> **Data extract**:

"""

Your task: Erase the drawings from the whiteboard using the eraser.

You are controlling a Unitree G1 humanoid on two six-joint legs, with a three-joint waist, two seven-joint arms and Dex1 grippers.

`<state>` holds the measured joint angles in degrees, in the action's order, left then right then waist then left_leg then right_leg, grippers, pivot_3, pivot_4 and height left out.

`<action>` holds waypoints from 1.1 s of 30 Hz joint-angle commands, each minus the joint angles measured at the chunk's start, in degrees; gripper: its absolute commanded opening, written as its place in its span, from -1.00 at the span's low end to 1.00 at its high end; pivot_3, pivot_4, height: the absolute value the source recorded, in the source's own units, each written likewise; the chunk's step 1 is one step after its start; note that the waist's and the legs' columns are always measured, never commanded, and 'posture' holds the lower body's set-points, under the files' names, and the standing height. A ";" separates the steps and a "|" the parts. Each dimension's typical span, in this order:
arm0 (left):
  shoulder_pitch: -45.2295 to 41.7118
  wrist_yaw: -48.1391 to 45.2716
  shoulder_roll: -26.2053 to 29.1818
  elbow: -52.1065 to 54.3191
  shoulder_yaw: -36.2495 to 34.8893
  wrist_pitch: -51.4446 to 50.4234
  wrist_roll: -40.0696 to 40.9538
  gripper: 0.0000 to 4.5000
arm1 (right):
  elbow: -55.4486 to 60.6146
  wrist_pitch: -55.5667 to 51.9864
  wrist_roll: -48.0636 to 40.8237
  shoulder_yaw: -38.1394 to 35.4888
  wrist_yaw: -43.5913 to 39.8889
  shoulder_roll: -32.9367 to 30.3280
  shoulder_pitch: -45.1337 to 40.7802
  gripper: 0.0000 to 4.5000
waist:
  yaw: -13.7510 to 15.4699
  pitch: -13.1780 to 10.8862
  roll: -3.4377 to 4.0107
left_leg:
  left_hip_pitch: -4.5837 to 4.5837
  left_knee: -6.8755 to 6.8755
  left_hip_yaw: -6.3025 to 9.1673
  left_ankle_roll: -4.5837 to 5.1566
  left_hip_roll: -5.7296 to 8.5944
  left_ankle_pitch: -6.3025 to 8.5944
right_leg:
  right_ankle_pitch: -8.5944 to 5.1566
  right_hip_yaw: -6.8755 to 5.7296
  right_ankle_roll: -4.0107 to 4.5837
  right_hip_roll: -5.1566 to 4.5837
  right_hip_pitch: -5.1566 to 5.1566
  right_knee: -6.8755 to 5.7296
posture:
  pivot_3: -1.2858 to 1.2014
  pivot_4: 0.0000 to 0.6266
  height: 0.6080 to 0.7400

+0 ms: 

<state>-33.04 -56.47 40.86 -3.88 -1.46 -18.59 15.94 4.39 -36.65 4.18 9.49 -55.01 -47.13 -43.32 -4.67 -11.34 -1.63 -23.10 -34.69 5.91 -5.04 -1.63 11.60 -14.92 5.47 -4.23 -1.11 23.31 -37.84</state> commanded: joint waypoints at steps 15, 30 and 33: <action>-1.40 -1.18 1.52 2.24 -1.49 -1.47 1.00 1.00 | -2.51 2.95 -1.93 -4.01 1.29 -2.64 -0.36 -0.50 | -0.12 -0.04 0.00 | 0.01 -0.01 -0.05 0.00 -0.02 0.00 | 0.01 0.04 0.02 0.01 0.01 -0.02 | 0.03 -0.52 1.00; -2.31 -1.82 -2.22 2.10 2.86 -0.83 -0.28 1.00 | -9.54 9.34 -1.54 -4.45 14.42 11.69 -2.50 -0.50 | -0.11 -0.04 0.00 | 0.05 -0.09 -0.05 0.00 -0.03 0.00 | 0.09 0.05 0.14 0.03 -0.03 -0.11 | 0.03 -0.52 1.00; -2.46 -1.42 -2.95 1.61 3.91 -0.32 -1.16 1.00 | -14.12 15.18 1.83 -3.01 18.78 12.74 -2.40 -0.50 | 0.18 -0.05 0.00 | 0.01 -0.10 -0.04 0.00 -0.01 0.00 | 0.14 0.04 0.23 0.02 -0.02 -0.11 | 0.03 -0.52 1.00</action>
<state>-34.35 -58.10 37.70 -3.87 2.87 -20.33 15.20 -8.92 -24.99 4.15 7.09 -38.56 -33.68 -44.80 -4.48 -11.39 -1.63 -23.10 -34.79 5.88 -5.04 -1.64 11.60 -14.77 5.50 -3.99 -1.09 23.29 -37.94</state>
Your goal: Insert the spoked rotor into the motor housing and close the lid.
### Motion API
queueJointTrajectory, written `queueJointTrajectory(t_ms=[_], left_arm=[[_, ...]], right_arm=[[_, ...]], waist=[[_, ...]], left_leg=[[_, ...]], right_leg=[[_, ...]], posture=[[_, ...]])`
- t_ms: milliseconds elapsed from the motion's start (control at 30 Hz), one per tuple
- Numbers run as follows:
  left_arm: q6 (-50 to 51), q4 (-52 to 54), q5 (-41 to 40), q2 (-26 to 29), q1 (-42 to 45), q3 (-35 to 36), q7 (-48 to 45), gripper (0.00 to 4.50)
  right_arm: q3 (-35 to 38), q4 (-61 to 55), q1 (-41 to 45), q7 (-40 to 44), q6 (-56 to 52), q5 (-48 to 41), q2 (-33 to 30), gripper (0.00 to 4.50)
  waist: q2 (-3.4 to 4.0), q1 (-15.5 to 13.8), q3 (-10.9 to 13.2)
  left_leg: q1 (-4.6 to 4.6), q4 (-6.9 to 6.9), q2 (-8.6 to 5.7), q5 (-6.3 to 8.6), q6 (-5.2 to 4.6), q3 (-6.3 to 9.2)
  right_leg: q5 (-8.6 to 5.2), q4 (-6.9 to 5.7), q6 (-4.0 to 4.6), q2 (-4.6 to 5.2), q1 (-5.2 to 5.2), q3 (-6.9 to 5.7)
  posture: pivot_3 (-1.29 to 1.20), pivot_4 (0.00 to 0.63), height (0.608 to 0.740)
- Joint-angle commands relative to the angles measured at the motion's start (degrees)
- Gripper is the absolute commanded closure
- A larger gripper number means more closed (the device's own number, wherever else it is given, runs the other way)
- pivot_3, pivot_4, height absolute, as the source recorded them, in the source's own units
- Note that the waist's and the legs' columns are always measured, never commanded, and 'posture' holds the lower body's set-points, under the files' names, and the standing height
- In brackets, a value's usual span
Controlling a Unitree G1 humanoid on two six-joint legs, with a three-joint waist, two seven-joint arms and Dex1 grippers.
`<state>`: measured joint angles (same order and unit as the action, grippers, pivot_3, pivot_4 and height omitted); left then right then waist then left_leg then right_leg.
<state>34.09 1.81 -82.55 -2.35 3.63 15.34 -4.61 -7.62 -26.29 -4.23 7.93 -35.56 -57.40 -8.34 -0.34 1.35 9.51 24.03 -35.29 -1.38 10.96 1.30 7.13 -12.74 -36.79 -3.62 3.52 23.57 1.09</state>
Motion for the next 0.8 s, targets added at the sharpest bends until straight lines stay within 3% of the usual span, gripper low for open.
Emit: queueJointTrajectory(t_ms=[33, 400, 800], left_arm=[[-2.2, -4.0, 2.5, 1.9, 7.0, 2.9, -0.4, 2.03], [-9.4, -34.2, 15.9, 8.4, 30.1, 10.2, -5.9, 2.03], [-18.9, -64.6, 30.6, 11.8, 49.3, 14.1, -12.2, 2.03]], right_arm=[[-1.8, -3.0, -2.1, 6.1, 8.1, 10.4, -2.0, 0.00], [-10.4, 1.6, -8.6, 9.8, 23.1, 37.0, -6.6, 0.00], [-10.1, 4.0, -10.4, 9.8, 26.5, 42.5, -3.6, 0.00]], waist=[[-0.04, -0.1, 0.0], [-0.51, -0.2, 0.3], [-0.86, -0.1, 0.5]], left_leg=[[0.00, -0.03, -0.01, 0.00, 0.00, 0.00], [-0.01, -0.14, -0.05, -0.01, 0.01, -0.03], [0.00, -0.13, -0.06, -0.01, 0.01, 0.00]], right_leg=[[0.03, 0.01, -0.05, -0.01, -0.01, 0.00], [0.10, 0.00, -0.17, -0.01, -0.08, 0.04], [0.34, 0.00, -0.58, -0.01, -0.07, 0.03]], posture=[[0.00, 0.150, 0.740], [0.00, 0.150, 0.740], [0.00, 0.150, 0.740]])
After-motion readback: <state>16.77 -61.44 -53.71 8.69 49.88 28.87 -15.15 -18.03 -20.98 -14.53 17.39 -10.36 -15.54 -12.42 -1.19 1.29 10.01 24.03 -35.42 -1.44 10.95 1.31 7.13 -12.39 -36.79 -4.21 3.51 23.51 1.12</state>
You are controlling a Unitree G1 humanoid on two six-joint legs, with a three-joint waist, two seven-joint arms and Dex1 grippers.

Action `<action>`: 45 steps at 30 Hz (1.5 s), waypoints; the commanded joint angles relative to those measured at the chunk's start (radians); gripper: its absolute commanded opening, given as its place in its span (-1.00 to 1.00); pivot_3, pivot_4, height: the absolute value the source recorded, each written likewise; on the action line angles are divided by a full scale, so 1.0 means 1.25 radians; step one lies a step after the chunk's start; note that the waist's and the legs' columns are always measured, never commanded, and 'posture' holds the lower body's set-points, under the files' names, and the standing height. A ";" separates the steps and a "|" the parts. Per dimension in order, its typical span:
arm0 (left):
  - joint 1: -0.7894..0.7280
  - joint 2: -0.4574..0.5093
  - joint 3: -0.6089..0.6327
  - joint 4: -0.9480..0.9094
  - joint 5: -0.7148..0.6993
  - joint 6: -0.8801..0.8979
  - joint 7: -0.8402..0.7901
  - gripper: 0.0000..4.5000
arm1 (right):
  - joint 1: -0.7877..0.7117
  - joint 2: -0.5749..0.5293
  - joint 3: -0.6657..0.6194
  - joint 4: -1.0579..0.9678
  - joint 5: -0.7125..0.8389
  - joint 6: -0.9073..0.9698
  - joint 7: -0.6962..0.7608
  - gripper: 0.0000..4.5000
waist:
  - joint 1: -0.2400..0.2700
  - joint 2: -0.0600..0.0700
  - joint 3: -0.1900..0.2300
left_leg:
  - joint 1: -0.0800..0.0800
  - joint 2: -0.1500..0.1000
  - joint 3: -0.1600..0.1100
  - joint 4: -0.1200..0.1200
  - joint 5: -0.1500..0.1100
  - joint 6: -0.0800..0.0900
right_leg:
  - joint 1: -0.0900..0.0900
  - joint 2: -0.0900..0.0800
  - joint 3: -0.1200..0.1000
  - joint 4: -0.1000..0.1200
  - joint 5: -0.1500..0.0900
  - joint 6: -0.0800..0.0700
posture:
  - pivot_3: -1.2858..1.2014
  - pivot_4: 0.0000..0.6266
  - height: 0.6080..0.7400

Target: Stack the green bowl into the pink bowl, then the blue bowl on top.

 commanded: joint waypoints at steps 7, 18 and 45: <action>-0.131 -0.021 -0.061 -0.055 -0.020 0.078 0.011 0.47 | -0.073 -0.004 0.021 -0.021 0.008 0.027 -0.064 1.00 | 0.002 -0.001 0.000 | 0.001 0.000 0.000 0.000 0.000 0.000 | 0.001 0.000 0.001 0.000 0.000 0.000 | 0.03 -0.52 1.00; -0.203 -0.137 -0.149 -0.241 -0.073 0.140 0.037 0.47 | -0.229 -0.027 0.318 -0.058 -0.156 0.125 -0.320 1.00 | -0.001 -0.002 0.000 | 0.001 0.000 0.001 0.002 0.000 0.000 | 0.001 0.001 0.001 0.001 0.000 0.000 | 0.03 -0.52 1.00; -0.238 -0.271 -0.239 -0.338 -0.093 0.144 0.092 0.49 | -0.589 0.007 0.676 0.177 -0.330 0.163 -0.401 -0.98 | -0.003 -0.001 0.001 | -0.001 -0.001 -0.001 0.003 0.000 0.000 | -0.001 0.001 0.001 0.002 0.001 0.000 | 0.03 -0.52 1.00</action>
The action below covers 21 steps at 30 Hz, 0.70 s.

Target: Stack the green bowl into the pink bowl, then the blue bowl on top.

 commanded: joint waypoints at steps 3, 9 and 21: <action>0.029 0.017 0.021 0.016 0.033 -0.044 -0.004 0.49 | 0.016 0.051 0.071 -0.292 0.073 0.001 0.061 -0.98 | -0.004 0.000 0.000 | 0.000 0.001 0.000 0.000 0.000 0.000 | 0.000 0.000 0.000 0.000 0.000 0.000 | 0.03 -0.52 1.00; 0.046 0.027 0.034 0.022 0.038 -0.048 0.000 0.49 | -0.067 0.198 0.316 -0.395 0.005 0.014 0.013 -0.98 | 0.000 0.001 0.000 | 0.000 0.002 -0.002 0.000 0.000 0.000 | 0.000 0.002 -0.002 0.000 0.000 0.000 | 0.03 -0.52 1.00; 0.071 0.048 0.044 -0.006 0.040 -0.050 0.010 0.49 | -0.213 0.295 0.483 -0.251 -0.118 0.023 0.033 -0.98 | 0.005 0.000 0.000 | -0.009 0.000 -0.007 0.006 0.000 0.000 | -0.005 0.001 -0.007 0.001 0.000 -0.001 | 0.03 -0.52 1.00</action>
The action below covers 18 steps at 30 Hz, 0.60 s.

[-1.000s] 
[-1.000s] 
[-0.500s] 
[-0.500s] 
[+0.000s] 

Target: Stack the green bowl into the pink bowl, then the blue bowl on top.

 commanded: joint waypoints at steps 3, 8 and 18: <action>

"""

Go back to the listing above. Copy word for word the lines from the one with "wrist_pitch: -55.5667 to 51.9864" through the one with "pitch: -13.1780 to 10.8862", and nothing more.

> **Reply to the task**:
  wrist_pitch: -55.5667 to 51.9864
  wrist_roll: -48.0636 to 40.8237
  shoulder_yaw: -38.1394 to 35.4888
  wrist_yaw: -43.5913 to 39.8889
  shoulder_roll: -32.9367 to 30.3280
  shoulder_pitch: -45.1337 to 40.7802
  gripper: 0.0000 to 4.5000
waist:
  yaw: -13.7510 to 15.4699
  pitch: -13.1780 to 10.8862

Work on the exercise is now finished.